Unfortunately, the only clear campaign message has been UKIP’s outrageous xenophobia. Both ‘Leave’ and ‘Remain’ campaigners were parading ‘facts’ and ‘statistics’ that were wrong, and were busy shouting at each other to conceal the ugly truth that no one had any idea what the hell was going on. Boris Johnson’s statement following the result amounted to: ‘Maybe we can sort-of half-leave the EU?’ To which the EU promptly replied (in much the same way that an exasperated parent might respond to a troublesome child’s request for a third helping of chocolate ice cream): ‘No.’
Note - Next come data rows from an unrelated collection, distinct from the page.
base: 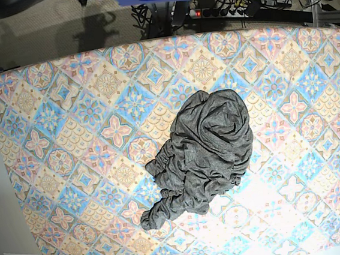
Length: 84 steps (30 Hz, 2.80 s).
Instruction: Layout the t-shirt on the table in an organized manner, then fold the t-shirt properly
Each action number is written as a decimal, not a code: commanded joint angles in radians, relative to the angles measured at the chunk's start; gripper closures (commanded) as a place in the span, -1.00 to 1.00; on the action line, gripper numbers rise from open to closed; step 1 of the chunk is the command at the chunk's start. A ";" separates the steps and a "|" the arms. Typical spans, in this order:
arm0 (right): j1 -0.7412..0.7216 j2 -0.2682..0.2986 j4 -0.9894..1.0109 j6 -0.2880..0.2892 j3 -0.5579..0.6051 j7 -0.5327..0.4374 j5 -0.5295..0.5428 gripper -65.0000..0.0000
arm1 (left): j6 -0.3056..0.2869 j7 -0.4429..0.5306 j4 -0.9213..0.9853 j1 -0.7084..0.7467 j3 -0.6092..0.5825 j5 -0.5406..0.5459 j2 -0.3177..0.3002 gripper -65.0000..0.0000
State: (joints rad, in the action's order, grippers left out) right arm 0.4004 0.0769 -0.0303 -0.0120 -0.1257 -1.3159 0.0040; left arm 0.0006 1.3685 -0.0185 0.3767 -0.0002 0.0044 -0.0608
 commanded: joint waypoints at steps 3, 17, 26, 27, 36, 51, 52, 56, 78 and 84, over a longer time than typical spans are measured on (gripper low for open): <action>0.024 0.004 -0.066 -0.001 -0.070 -0.058 0.006 1.00 | 0.000 0.028 -0.073 0.044 0.001 0.004 -0.004 0.73; 0.357 -0.052 -0.988 0.001 -0.228 -0.054 0.001 1.00 | 0.003 0.027 -1.046 0.446 -0.005 0.004 -0.030 0.72; 0.483 -0.084 -1.419 0.004 -0.222 0.121 -0.002 1.00 | 0.003 0.004 -1.360 0.512 -0.004 0.004 -0.035 0.72; 0.490 -0.084 -1.465 0.004 -0.220 0.167 -0.002 1.00 | 0.003 -0.028 -1.408 0.520 -0.004 0.004 -0.037 0.72; 0.500 -0.084 -1.833 0.005 -0.217 0.606 -0.003 1.00 | 0.002 -0.502 -1.833 0.517 -0.004 0.079 -0.038 0.72; 0.441 -0.082 -1.953 0.005 -0.141 1.090 -0.003 0.31 | 0.000 -1.322 -2.023 0.268 0.002 0.262 -0.142 0.44; 0.432 -0.081 -1.953 0.007 -0.141 1.094 -0.003 0.30 | 0.000 -1.382 -2.024 0.244 0.006 0.266 -0.152 0.44; 0.395 -0.079 -1.953 0.090 -0.141 1.142 -0.003 0.29 | 0.000 -1.599 -2.026 0.132 0.015 0.268 -0.187 0.44; 0.167 -0.079 -1.953 0.205 -0.144 1.531 -0.003 0.10 | -0.159 -2.152 -1.859 -0.301 0.019 0.265 -0.187 0.22; 0.167 -0.058 -1.950 0.205 -0.142 1.531 -0.003 0.10 | -0.164 -2.152 -1.687 -0.377 0.013 0.266 -0.182 0.21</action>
State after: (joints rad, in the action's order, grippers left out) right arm 0.5648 0.0139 -1.9625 0.1974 -0.2661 0.2405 -0.0029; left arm -0.1581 -0.8097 -1.6833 0.0219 0.0113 0.2626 -0.2409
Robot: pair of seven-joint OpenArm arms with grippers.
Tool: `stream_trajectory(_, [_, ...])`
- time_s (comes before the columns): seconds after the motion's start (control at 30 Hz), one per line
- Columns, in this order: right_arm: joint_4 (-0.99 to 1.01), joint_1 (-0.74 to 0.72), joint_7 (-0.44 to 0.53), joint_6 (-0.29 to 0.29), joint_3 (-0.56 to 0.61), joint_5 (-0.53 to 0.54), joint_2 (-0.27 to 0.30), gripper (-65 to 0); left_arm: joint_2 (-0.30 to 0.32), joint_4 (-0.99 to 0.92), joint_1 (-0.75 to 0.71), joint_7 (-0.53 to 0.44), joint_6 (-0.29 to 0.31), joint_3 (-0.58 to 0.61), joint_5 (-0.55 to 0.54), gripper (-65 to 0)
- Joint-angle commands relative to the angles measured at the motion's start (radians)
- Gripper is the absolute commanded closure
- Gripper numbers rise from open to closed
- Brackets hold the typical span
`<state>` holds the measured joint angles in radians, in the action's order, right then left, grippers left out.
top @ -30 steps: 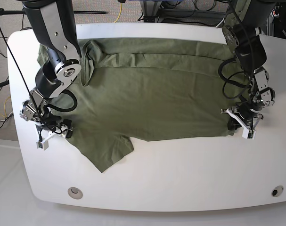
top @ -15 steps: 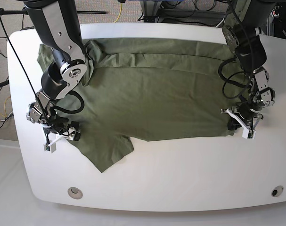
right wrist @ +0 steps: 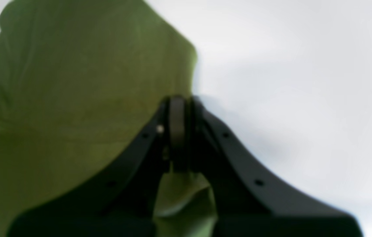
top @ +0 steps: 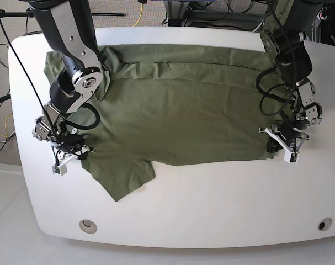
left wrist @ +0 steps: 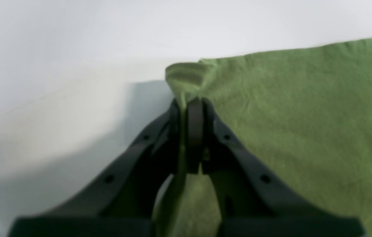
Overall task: Fold the T-shirt properly
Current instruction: 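Adjust the right gripper's grip on the shirt edge by the sleeve, then lift both edges and fold the hem half over toward the collar strip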
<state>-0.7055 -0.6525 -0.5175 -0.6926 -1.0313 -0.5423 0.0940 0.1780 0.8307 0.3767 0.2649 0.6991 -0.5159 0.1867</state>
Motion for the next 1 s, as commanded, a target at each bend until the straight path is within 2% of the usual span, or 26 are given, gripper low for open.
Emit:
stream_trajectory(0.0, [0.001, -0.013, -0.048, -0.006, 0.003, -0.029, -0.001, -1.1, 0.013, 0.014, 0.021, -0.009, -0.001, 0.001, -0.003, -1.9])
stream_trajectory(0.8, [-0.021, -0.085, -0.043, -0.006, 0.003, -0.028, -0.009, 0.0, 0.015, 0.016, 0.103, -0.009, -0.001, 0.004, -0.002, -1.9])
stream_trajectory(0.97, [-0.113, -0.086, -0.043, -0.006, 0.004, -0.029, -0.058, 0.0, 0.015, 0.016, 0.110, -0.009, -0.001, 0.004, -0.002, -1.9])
So now the whole country is confronted with the reality that no one knows what ‘Leave’ actually means, and both of the major political parties have gone into melt down. To make things worse, Scotland, Northern Ireland and Gibraltar are desperately trying to escape from England’s insanity. In the recent Scottish referendum – in which I didn’t vote, not living in Scotland anymore – I was very much against Scottish independence. Now, though, I have a great deal of sympathy for the idea of an independent Scotland.
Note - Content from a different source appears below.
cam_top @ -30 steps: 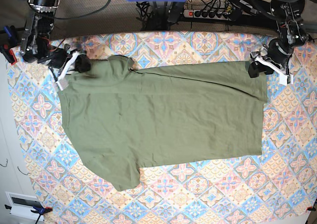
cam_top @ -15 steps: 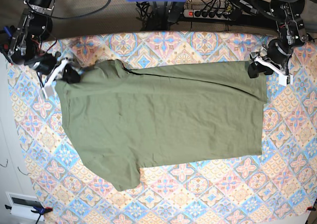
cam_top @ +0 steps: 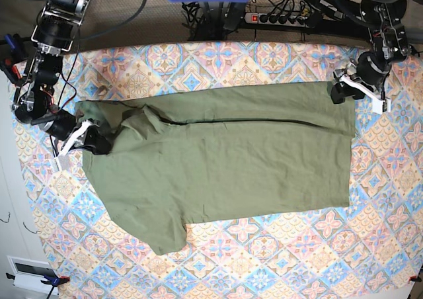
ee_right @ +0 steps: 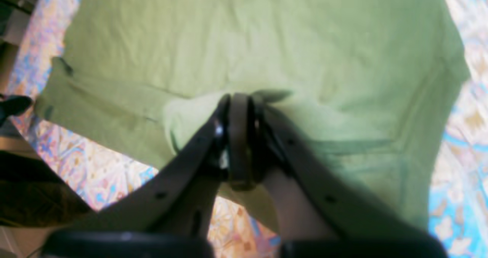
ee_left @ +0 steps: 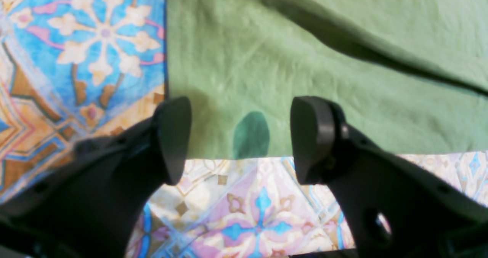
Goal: Layout the t-shirt on the table in an organized manner, then fold the t-shirt properly
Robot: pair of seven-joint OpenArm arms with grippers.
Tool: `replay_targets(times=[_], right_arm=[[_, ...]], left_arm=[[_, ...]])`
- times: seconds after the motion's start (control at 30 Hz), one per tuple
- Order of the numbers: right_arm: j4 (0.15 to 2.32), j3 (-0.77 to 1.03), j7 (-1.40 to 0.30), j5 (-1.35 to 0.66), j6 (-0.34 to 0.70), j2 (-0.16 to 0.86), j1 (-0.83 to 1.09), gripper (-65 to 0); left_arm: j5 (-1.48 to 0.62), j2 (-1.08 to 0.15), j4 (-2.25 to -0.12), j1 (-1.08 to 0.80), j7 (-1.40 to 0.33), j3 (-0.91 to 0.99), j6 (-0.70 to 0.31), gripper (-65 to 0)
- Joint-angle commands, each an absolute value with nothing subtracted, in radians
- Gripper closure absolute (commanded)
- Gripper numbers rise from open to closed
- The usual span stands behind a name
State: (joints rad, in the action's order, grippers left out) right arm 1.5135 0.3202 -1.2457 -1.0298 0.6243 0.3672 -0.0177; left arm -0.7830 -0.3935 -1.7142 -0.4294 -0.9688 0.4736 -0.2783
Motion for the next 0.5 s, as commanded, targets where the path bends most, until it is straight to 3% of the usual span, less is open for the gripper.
replay_targets(times=[0.0, 0.13, 0.4, 0.47], right_arm=[[1.520, 0.326, -1.231, -1.049, 0.627, 0.387, -0.024, -0.3], [1.472, 0.326, -1.231, -1.020, 0.627, 0.387, -0.022, -0.3], [1.457, 0.332, -1.222, -0.771, 0.627, 0.387, 0.027, -1.0], [1.458, 0.334, -1.221, -0.746, 0.627, 0.387, 0.036, -4.2]], left_arm=[[-0.794, -0.409, -1.728, -0.427, -0.951, 0.481, -0.283, -40.6], [-0.794, -0.409, -1.728, -0.426, -0.951, 0.481, -0.283, -40.6], [-0.794, -0.409, -1.728, -0.426, -0.951, 0.481, -0.283, -40.6], [-0.794, -0.409, -1.728, -0.426, -0.951, 0.481, -0.283, -40.6]])
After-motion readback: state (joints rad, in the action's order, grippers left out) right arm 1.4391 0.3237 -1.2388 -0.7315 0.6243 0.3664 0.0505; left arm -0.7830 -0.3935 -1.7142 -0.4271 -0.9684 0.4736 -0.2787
I, along with half the country, am feeling broken by the result. All my life I have been Scottish (mostly), British and European. Now Britain is trying very hard to shatter that unity, and I feel a profound loss of identity. I really like Vasilina Orlova’s comment on it:

I wonder, do some strata of the British peoples feel like they are expelled from their own country right now, like they are in exile without moving beyond the borders? That’s the position many people found themselves in with the collapse of the Soviet Union. Borders trembled and shifted beyond your feet. Maybe you didn’t move but they did.
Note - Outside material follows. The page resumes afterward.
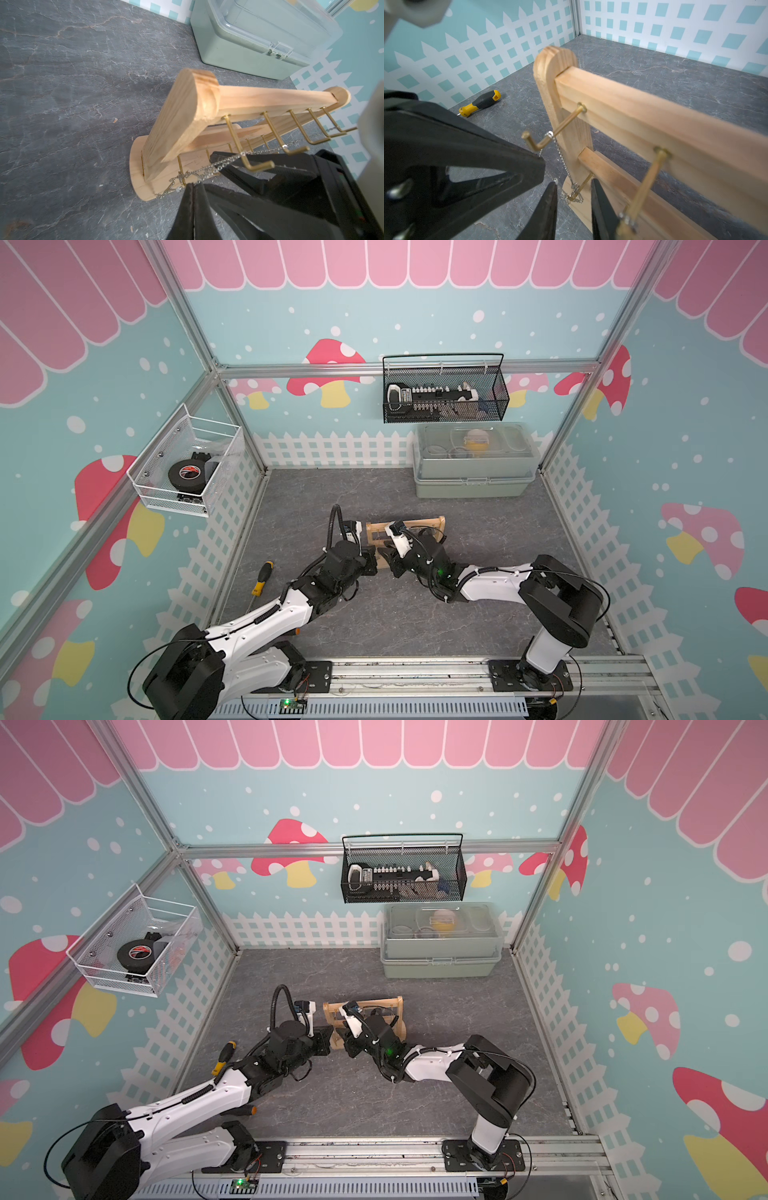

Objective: Hang the necklace on the jewelry display stand
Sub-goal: Adjust the necklace on the stand.

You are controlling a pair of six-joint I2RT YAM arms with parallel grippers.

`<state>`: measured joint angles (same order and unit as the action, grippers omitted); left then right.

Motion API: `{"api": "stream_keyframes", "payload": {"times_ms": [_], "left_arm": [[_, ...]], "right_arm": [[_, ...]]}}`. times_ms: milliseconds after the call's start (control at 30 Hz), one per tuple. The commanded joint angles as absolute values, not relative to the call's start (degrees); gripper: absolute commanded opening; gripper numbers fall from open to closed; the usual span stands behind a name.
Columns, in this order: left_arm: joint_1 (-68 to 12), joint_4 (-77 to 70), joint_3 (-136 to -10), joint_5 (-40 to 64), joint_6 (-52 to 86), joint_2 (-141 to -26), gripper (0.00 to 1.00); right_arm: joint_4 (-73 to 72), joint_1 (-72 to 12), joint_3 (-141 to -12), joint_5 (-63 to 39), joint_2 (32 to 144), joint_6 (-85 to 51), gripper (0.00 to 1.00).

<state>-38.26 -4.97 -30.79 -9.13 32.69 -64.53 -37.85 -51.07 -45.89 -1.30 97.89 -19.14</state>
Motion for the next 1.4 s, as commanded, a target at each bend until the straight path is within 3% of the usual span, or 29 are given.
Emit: {"api": "stream_keyframes", "payload": {"times_ms": [0, 233, 533, 1367], "left_arm": [[-37.89, -6.06, -30.06, -8.27, 31.53, -65.22, 0.0], [-37.82, -6.35, -29.98, -8.25, 31.57, -64.99, 0.0], [-37.38, -6.06, -29.82, -8.58, 31.55, -64.49, 0.0], [-37.23, -6.76, -30.08, -8.88, 31.81, -65.14, 0.0]], "right_arm": [[-40.52, -51.58, -47.88, -1.21, 99.78, -20.1, 0.28], [-41.34, -51.76, -49.31, 0.08, 101.46, -20.44, 0.22], [-41.46, -51.92, -49.03, -0.59, 101.0, -20.24, 0.02], [-29.73, -52.03, -49.5, -4.74, 95.89, -20.26, 0.02]]}}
Some of my frustration is worked through in the following posts:

Helen & Paris

cassandra was cursed
with attention of a god
what pleasure she took
in telling agamemnon
of the fate awaiting him

This month I wrote a little haiku sequence about Helen and Paris. My usual obsession with the Trojan War centres on Iphigenia (in December I had a little haiku sequence about Helen & Iphigenia, and in April a sequence with Iphigenia, Cassandra and others: a father’s love) but the story of Helen is central to the Trojan War and is pervasive throughout European culture.

Sometimes she is framed as villain, sometimes as victim. But I have to ask: what could make Helen leave homeland, birthright, divine responsibilities and even her child? Could it really have been a romantic impulse to be with a young, foreign prince? More likely she was abducted against her will, or was escaping a life made wretched by an abusive husband, or was driven to an irrational passion by Aphrodite – and if it was any of these we can hardly blame Helen for leaving.